MAKING MEMORY
A product from a UK university could merge RAM and SSDs forever
The church (or pipe) organ is one of the oldest instruments still used in European music, and has a fascinating history stretching back to Ancient Greece and a chap called Ctesibius of Alexandria in 3rd century BCE. It then took until the 19th century for it to be displaced as the most complex man-made device by the telephone exchange. It’s also a metaphor we weren’t expecting to hear from a professor of physics talking about his new invention.
But this isn’t a story about church organs. It’s about quantum resonant tunnelling, III-V materials, and how they enable a new form of data storage device that could take the place of both RAM and flash storage inside future PCs.
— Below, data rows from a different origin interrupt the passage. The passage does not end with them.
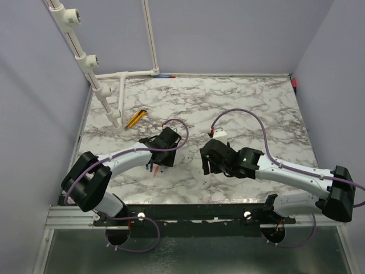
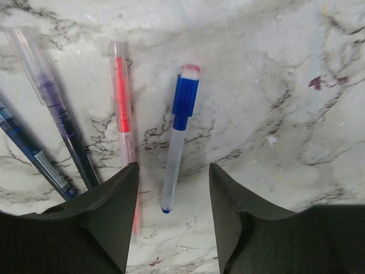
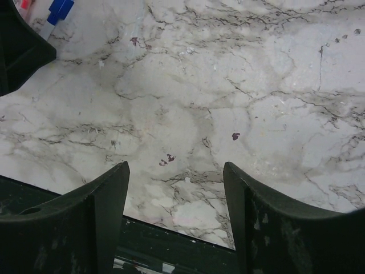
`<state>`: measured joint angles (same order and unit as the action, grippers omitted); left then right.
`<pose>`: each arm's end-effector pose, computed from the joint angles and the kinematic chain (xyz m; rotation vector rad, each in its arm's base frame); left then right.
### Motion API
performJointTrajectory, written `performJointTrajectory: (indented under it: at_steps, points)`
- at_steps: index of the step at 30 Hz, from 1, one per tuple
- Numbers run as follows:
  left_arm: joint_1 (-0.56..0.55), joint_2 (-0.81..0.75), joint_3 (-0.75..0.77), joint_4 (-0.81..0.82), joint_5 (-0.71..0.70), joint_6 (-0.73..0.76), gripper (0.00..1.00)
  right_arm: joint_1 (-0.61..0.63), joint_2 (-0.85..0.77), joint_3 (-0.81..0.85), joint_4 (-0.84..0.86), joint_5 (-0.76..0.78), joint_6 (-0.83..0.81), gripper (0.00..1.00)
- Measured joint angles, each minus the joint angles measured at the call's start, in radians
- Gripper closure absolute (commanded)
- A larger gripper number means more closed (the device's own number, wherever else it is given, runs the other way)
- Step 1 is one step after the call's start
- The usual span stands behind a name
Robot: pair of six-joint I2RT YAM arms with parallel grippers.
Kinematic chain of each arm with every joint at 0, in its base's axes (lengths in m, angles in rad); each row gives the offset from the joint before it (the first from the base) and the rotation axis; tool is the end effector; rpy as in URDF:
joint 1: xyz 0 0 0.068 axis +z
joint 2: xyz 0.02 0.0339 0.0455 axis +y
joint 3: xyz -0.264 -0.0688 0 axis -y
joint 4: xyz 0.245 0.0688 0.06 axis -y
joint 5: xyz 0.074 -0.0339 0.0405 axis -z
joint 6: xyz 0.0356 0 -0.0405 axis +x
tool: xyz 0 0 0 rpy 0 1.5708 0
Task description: Insert the pens into the pen caps
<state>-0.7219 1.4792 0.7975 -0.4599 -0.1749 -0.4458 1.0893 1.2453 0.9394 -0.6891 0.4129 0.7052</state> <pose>0.2062 -0.1733 0.1694 0.3188 2.6677 -0.1262 0.1263 0.2108 0.2577 -0.3196 2.4421 0.2478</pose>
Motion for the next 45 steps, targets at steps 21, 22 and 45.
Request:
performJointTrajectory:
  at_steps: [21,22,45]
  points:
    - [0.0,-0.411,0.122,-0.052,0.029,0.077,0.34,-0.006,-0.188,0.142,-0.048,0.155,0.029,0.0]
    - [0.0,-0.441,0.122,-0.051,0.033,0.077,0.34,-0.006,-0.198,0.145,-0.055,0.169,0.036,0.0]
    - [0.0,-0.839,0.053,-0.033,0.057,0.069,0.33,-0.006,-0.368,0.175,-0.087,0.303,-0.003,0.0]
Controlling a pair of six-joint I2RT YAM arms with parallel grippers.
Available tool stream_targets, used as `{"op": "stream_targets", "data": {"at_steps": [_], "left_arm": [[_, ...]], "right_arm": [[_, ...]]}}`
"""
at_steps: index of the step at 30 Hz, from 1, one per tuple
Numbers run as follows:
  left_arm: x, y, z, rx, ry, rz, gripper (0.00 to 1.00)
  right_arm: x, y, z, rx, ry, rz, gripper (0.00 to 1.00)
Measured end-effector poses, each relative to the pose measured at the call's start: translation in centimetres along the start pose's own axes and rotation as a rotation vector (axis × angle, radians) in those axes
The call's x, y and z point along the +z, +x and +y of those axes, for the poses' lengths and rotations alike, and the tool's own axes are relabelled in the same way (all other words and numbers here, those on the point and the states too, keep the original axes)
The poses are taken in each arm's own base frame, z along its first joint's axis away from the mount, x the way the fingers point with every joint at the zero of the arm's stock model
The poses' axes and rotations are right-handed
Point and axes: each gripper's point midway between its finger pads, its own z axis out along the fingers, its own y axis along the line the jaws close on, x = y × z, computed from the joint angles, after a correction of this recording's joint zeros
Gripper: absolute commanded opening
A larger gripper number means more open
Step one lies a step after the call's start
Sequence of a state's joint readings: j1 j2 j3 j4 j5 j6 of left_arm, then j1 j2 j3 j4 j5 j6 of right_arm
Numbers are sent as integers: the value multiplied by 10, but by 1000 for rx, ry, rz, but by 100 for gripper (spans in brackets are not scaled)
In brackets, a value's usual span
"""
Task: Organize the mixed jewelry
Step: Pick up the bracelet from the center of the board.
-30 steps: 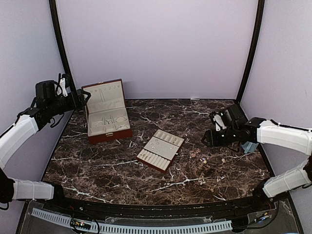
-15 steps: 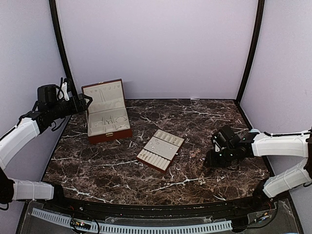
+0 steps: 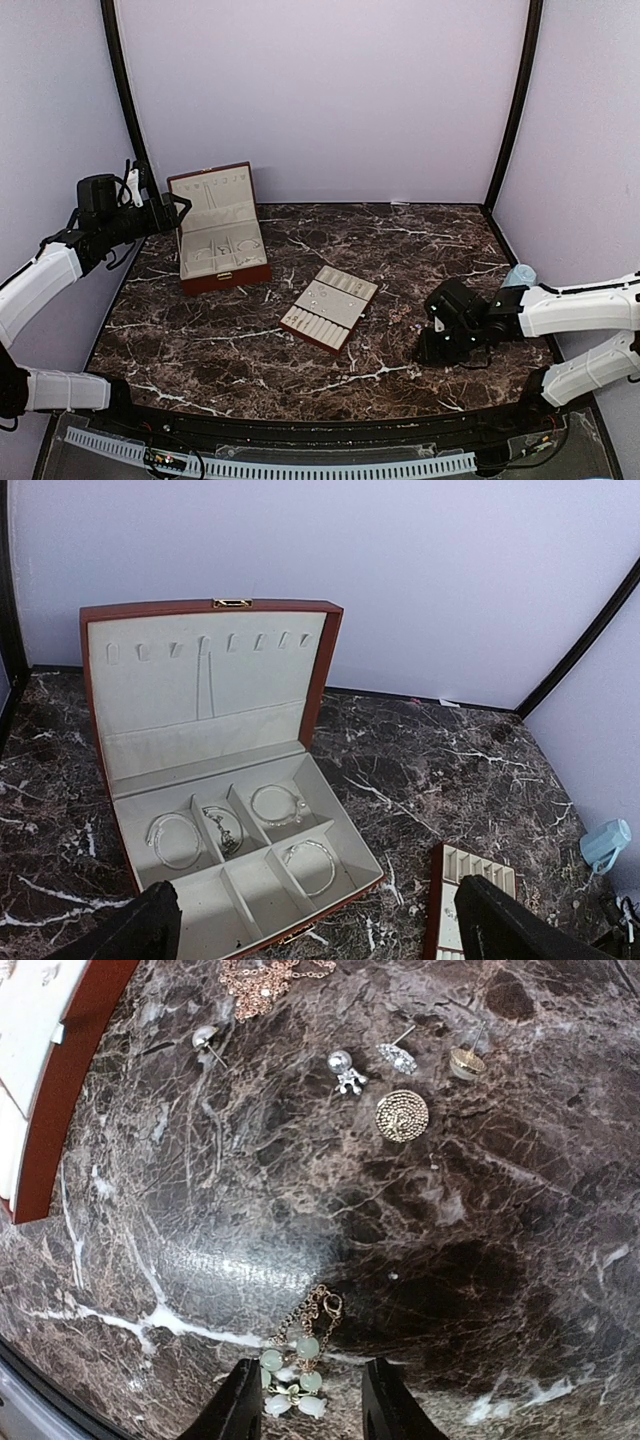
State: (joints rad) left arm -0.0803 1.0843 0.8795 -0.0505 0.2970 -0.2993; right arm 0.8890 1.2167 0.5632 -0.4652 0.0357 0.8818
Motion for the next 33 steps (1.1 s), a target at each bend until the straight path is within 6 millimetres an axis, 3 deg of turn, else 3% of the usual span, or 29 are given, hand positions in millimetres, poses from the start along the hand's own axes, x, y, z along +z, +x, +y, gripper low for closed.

Companies such as Intel, with Optane phase-change memory, and Samsung with its Z-NAND technology, have been threatening to shake up the world of memory and storage for a while, but an English physics professor has secured a US patent for what he and his team call
ULTRARAM. That’s storage that’s as fast as SDRAM, but it’s non-volatile like an SSD, so it keeps its data stored when you turn off the power, all while using one per cent of the energy consumed by the DDR4 in your rig.
“The way our memory works is the same way as flash, essentially, but in the first instance we’re trying to replace
DRAM,” says that professor, Manus Hayne of Lancaster University. “We think we can match every single specification of DRAM then in addition have a memory that’s non-volatile, plus it has a lower switching energy. It should have the same speed, the same endurance, but be more compact and cheaper than DRAM. But if the working memory in your computer is non-volatile, then that would actually change how the computer works. We’re not saying we’re going to replace NAND flash straight away, because it’s just extremely cheap, getting cheaper and the density is going up all the time. At the moment we don’t see that we can compete with that. But if you have a working memory that’s non-volatile, then it may be that you don’t actually need the storage locally. Things are increasingly going on the cloud, so you might wonder how much local storage you actually need.”
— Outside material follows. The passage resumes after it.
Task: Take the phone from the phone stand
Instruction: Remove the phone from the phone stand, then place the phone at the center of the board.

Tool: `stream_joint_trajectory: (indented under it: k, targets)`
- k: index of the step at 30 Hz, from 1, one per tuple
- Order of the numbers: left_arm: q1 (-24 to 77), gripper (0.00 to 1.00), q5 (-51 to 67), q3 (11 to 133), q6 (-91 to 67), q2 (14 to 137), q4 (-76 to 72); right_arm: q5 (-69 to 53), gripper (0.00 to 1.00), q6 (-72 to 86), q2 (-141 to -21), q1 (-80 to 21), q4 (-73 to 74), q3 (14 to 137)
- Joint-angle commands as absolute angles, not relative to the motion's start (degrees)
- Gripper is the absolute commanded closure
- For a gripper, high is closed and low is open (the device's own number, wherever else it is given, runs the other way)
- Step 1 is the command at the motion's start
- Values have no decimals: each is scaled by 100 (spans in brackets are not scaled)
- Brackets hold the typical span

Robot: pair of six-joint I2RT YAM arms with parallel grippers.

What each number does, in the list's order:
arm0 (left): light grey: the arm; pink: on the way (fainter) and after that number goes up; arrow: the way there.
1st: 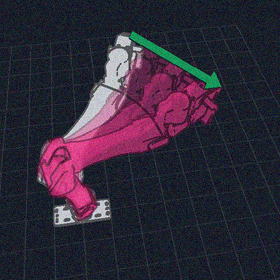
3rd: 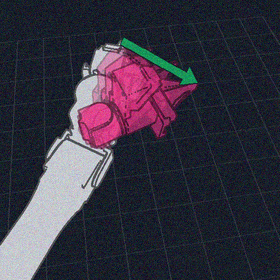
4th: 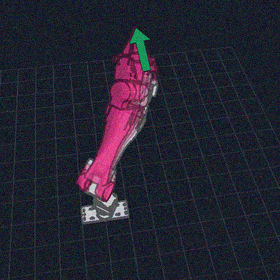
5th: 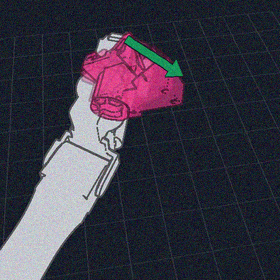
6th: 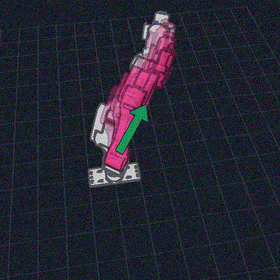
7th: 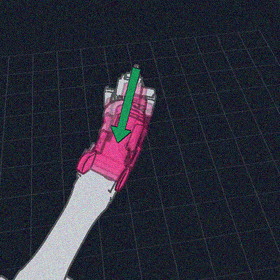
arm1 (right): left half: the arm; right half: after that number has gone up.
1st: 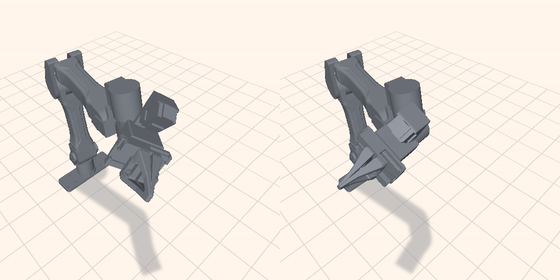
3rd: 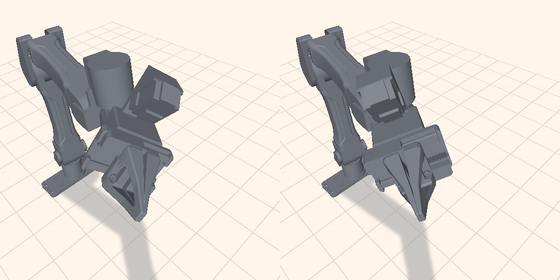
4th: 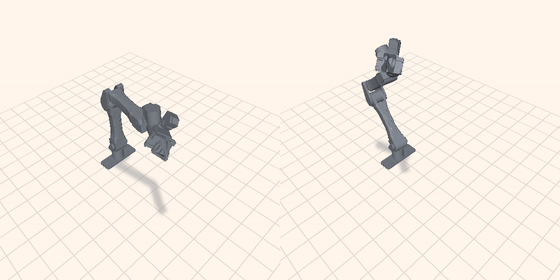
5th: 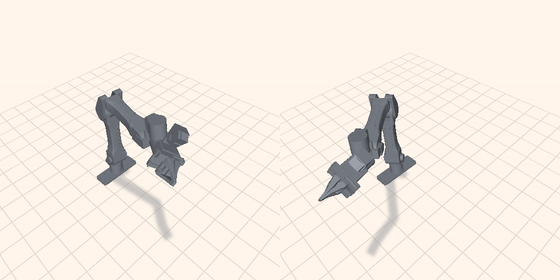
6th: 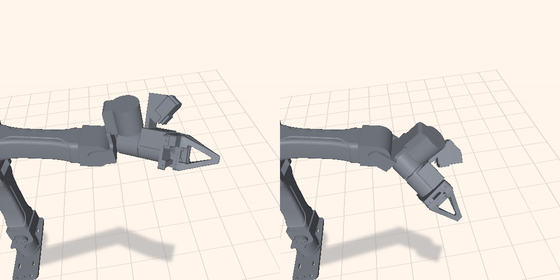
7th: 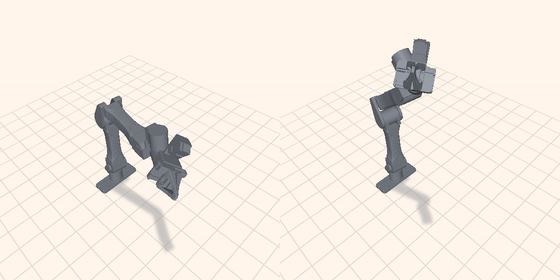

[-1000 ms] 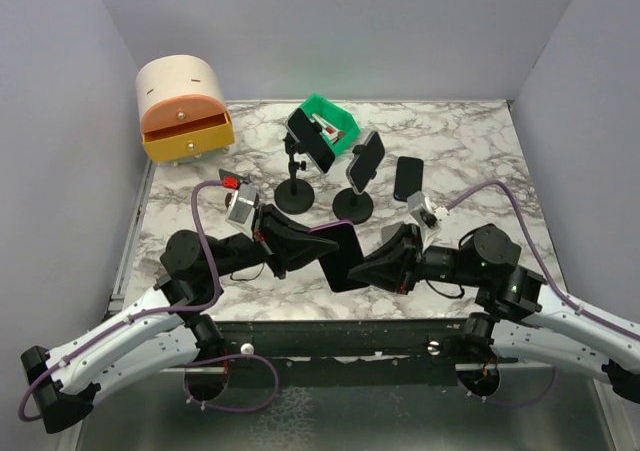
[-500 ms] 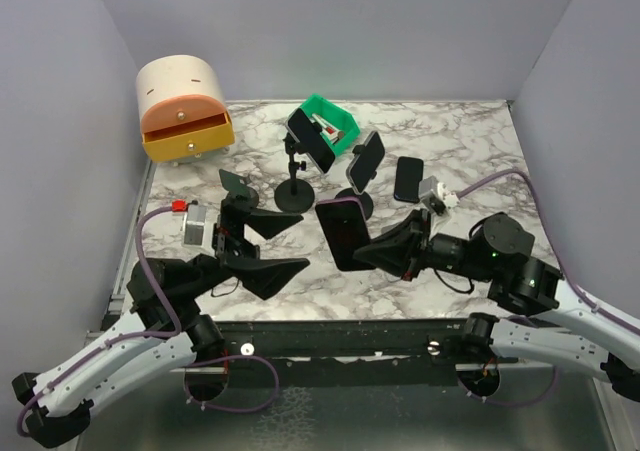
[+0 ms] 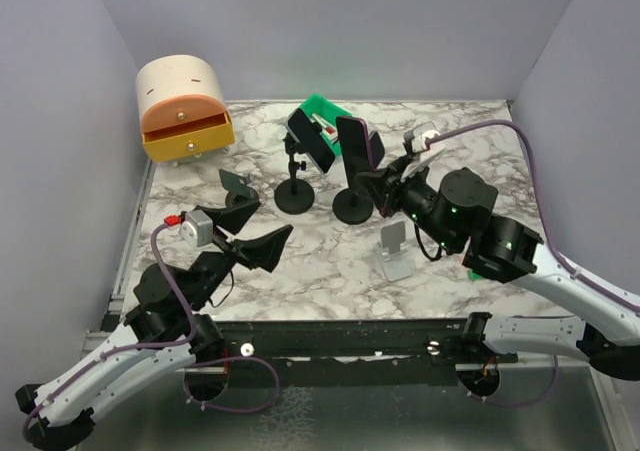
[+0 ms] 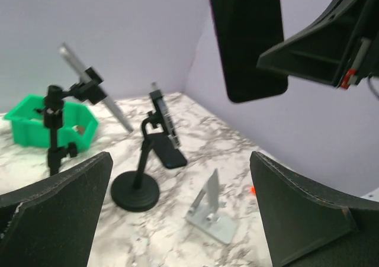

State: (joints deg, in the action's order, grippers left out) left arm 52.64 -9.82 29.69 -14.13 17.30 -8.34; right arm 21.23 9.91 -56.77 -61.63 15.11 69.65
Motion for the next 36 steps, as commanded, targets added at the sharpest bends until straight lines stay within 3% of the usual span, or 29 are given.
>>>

This vision of PCs (or more likely handheld devices in the short term) as dumb terminals whose processing and storage is outsourced to the cloud may horrify some, while giving a case of the warm fuzzies to those who like their devices sleek, cool and with enormous battery life. Advances in 5G connectivity suggest the bandwidth is almost there to make such a device a reality, while gaming would take the Stadia approach. Meanwhile, in the data centers that currently use about two per cent of total worldwide energy, a figure that is growing inexorably, the savings could be enormous as less power is used both for running and for cooling.
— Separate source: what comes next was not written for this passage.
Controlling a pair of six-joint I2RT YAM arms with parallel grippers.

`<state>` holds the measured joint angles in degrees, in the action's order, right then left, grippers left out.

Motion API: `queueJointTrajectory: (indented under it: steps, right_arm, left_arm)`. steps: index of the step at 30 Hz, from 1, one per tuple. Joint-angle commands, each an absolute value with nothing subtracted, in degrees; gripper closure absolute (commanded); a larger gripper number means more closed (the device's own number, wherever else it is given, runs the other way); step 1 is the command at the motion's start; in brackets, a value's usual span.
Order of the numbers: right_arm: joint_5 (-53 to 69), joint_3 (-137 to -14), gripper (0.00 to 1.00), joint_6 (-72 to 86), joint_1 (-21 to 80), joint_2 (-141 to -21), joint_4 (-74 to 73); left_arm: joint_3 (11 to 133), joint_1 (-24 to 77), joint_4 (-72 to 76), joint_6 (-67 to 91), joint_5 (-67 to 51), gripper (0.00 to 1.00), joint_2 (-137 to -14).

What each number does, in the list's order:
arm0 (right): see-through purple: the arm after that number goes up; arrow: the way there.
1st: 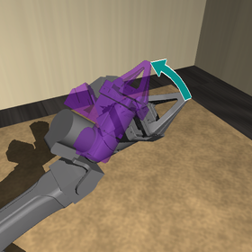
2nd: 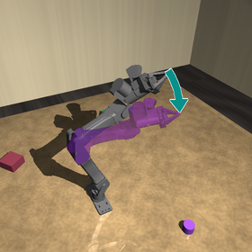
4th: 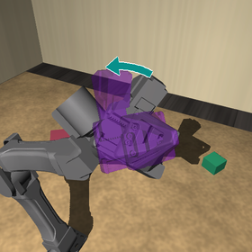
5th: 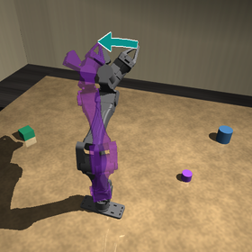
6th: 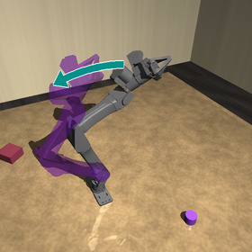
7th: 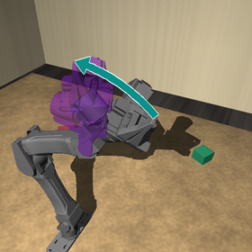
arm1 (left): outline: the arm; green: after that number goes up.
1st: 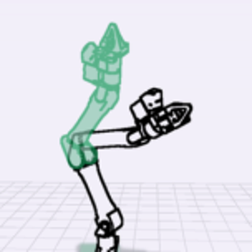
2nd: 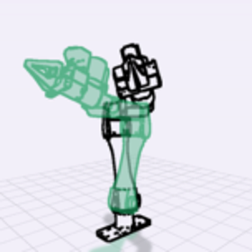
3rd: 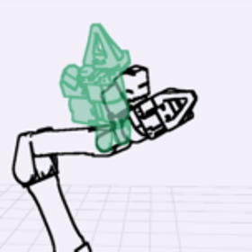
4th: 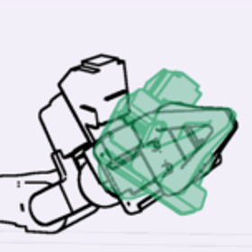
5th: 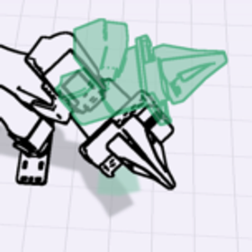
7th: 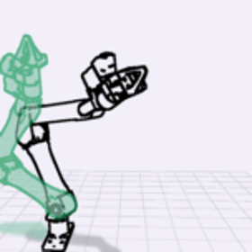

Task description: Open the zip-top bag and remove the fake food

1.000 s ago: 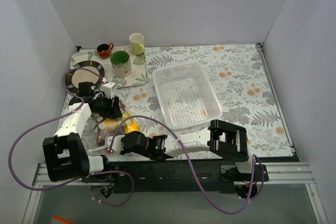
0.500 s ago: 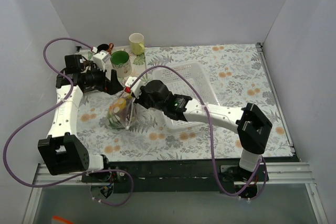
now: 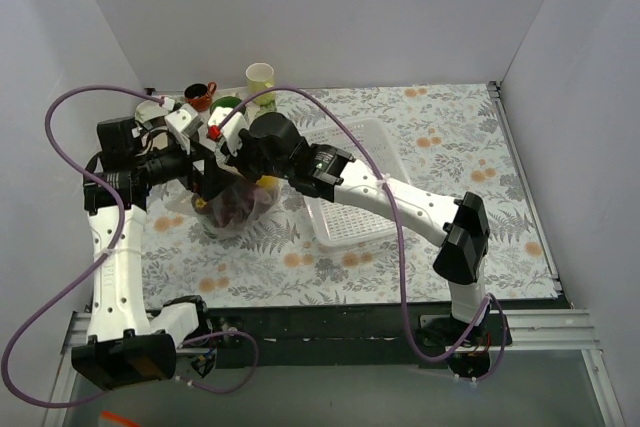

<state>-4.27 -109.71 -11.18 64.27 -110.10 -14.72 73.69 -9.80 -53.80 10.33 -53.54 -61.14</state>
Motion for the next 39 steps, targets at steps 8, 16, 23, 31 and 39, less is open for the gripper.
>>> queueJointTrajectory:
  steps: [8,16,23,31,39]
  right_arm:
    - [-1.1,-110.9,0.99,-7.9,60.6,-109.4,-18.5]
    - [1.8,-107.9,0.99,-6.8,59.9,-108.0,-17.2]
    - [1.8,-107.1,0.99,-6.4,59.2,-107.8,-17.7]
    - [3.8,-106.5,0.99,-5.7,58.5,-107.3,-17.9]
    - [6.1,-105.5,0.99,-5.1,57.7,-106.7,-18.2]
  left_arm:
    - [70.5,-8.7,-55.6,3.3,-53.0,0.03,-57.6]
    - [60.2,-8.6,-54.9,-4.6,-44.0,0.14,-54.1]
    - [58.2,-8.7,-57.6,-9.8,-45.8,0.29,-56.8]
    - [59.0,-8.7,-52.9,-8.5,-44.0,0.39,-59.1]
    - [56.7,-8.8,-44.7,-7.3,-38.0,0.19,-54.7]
Extraordinary claims, of course, require extraordinary explanations. How come, in 52 years of silicon RAM chips, we’ve not done this before? The answer, of course, is that ULTRARAM doesn’t use silicon, preferring a compound III-V semiconductor that… we’ll let Hayne explain, “III-V semiconductors are the basis for opto-electronics, lasers for example in your DVD player or light in optical fibres for the internet. Barcode readers, laser printers, all those sort of things. The semiconductors that we’re using are a little bit unusual, they’re mostly used for infrared things such as gas sensing or IR cameras, and they are fairly exotic, but the nice thing about them is you can play around with combinations and do band-gap engineering for whatever material properties you’d like to have. And in this particular case what we like to have is a certain combination of those semiconductors originally identified by researchers at the TU Berlin [Berlin Institute of Technology] as the best choice for storage time. And into that we’ve designed triple barrier resonant tunneling.”
Triple what now? We’re about as far from church organs now as it’s possible to be, but don’t worry ecclesiastical music lovers, it’s coming. “[In an ULTRARAM cell] you have two barriers, with a small region in-between in which you confine your charge. It’s a bit like an pipe organ,” says Hayne. “The sound of the note depends on the length of the pipe because there’s a certain wavelength that fits in your pipe. When you’ve got very, very thin layers the wavelength of the electron is quantized, so you’ve only got certain energies that are allowed. When you try to send an electron through a resonant tunneling barrier, an electron of the wrong energy sees the total thickness of the barrier but if you put it in at a resonant energy to the confined energy inside, then the barrier is effectively transparent.” Got that? Good.
“By putting a voltage on,” he continues, “we can change the barrier from being opaque to transparent. That gets us extremely long storage times, like flash, but with very fast, very low energy, switching.”
PATENT PENDING
Resonant tunneling is a well-known quantum mechanical effect, if you’re a physics professor, but the diodes used by Hayne’s team are slightly different, “Normally you have two barriers and one well, where the charge is confined, but in ours we have three barriers and two wells, with the wells being different thicknesses, like they play different notes. We did that because, when the thing is just sitting there, it looks like a really, really thick barrier, but put the right voltage across you can get those two different notes to move so they’re aligned. This gives us more robust storage, but still gives us the resonant tunneling effect.”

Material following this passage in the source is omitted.